━━━ Provided data

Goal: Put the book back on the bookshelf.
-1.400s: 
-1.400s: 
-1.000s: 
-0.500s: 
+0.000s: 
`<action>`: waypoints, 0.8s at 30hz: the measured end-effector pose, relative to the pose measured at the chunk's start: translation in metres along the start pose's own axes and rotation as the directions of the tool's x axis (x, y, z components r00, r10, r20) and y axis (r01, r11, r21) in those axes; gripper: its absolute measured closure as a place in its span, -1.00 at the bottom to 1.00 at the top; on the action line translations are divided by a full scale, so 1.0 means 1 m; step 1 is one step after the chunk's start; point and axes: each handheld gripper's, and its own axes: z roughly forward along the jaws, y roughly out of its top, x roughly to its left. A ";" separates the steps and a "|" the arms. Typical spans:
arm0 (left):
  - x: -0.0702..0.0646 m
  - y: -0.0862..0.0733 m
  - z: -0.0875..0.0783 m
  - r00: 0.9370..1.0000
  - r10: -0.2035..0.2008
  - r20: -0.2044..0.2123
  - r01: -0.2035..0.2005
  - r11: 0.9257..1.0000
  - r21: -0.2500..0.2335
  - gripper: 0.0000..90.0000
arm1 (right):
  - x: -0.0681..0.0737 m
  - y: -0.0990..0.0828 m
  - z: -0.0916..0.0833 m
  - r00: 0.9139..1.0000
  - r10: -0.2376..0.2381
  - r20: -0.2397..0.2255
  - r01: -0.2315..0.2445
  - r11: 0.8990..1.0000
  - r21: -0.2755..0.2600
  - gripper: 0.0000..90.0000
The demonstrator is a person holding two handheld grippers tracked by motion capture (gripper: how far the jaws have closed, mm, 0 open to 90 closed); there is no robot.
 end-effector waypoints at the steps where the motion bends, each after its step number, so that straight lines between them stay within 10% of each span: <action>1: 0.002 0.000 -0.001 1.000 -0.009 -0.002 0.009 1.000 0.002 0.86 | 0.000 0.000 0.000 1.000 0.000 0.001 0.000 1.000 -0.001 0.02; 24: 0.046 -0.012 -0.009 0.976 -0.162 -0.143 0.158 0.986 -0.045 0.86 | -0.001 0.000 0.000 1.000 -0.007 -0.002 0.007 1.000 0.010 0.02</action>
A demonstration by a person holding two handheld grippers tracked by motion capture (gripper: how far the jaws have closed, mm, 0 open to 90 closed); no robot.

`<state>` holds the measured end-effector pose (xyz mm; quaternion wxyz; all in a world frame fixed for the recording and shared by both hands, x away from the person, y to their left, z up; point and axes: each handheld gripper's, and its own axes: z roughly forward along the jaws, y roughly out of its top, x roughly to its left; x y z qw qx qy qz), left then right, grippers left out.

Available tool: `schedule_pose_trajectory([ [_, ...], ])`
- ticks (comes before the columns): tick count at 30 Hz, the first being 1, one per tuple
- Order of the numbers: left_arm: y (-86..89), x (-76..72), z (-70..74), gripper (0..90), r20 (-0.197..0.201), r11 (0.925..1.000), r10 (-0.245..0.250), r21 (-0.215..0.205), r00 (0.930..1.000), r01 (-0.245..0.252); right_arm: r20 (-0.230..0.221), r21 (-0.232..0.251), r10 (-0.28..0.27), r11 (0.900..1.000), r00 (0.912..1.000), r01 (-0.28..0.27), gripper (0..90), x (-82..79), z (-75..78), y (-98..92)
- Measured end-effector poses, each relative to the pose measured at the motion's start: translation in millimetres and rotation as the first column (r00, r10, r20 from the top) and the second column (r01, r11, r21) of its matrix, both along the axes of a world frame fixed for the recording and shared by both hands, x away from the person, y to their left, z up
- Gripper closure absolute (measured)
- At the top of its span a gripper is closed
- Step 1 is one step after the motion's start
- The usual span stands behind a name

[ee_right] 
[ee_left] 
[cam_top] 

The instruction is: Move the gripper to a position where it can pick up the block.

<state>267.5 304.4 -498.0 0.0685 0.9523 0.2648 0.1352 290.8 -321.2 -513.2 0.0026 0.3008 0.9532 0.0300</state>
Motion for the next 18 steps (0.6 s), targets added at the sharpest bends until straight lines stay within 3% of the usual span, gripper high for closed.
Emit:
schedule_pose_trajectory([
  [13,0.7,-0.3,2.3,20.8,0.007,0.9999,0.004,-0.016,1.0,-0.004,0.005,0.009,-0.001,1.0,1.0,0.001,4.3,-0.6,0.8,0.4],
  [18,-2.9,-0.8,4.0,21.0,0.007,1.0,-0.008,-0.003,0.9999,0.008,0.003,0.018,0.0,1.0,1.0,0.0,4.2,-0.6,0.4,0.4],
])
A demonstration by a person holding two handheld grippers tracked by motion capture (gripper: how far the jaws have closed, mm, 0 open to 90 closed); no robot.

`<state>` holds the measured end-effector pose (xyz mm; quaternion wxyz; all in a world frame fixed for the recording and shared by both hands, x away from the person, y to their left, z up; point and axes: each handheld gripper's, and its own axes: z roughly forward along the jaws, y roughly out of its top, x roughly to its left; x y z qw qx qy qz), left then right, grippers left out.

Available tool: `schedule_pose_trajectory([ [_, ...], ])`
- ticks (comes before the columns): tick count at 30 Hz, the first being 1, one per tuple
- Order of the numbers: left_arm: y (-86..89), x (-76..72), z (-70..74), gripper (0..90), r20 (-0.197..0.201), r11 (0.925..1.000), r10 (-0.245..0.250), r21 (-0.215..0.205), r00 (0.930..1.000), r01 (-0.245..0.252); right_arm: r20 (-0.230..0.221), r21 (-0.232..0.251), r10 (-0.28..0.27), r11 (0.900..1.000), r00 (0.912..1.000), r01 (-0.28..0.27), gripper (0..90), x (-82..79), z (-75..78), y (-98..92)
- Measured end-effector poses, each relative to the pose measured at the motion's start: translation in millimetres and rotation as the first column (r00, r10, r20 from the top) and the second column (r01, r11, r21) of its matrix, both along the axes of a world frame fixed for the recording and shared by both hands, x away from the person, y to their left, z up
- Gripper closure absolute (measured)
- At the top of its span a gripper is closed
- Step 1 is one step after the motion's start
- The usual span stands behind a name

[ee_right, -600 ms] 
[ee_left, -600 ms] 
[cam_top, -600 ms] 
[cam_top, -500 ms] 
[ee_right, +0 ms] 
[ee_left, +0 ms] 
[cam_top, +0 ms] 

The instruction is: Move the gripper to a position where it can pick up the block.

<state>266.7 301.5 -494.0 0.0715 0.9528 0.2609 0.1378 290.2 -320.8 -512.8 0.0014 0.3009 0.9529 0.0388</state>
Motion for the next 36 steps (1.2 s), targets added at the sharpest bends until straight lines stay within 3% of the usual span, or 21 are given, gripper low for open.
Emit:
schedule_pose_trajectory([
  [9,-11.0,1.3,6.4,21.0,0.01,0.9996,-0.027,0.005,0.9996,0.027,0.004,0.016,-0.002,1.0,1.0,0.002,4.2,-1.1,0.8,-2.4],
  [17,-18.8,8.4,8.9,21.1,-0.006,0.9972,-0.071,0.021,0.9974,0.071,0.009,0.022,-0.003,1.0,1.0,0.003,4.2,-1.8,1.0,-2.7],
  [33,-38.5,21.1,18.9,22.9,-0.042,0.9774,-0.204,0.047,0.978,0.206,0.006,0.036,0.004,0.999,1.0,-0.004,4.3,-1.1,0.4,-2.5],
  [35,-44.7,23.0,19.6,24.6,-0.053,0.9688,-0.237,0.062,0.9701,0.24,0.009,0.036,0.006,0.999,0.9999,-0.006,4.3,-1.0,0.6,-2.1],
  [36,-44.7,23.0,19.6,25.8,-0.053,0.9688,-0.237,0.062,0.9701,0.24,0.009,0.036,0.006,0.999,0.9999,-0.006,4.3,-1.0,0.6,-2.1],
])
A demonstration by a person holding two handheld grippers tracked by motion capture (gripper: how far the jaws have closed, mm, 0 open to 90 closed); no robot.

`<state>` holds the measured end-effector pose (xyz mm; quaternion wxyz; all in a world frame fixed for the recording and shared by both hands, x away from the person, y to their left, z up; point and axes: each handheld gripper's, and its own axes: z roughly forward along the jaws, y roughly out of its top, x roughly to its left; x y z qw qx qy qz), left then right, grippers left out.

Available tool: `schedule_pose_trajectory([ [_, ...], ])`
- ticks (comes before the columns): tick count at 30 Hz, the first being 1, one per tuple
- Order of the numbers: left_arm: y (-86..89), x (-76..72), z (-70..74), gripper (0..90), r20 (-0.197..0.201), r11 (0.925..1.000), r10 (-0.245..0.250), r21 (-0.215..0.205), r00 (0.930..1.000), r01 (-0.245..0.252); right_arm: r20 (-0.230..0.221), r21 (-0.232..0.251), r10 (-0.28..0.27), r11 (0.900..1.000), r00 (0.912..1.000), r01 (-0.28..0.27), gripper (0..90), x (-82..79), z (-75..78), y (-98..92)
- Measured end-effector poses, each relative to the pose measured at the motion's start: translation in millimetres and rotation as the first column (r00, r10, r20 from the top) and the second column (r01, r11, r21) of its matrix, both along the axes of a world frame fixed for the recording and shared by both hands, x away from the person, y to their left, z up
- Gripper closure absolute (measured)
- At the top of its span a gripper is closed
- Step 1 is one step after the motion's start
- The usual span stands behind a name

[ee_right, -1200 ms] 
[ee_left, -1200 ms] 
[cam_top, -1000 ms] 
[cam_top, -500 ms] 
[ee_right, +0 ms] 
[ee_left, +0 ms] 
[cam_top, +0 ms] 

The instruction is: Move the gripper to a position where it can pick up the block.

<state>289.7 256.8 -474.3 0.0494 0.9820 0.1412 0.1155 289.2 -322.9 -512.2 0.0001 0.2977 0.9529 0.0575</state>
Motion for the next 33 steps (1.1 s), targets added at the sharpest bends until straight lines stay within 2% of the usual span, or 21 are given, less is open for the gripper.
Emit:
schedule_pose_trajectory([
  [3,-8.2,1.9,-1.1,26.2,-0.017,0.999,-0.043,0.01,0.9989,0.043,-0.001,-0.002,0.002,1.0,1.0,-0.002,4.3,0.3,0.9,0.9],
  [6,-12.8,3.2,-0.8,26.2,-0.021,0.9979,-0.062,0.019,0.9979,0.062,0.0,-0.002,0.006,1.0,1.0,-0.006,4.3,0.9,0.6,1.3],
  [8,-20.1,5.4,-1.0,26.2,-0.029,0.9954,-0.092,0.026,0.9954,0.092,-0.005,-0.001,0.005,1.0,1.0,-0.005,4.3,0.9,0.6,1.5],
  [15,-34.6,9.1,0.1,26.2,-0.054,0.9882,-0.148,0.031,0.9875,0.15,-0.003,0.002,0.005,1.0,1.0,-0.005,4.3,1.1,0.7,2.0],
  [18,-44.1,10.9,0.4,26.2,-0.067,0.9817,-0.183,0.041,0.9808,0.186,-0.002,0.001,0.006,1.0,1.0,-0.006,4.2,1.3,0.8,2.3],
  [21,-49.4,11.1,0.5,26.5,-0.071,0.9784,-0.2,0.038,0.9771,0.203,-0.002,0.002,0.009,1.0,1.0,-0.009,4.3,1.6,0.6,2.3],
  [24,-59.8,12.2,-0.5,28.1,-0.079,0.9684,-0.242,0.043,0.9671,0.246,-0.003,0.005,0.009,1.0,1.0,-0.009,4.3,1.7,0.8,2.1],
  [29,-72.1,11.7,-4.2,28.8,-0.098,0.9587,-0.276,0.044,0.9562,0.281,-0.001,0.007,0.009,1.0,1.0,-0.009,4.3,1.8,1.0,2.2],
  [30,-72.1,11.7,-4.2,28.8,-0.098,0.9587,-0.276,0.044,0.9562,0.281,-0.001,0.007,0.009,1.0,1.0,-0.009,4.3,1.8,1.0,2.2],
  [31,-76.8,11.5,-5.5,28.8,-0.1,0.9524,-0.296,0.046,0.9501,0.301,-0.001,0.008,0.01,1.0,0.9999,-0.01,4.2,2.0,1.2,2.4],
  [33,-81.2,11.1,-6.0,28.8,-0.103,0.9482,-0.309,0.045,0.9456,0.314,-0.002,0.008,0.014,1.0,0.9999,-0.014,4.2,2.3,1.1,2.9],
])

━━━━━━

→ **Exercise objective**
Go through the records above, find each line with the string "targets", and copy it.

→ **Result for this exercise**
Motion for the next 18 steps (0.6 s), targets added at the sharpest bends until straight lines stay within 3% of the usual span, gripper high for closed.
Motion for the next 36 steps (1.2 s), targets added at the sharpest bends until straight lines stay within 3% of the usual span, or 21 are given, gripper low for open.
Motion for the next 33 steps (1.1 s), targets added at the sharpest bends until straight lines stay within 2% of the usual span, or 21 are given, less is open for the gripper.

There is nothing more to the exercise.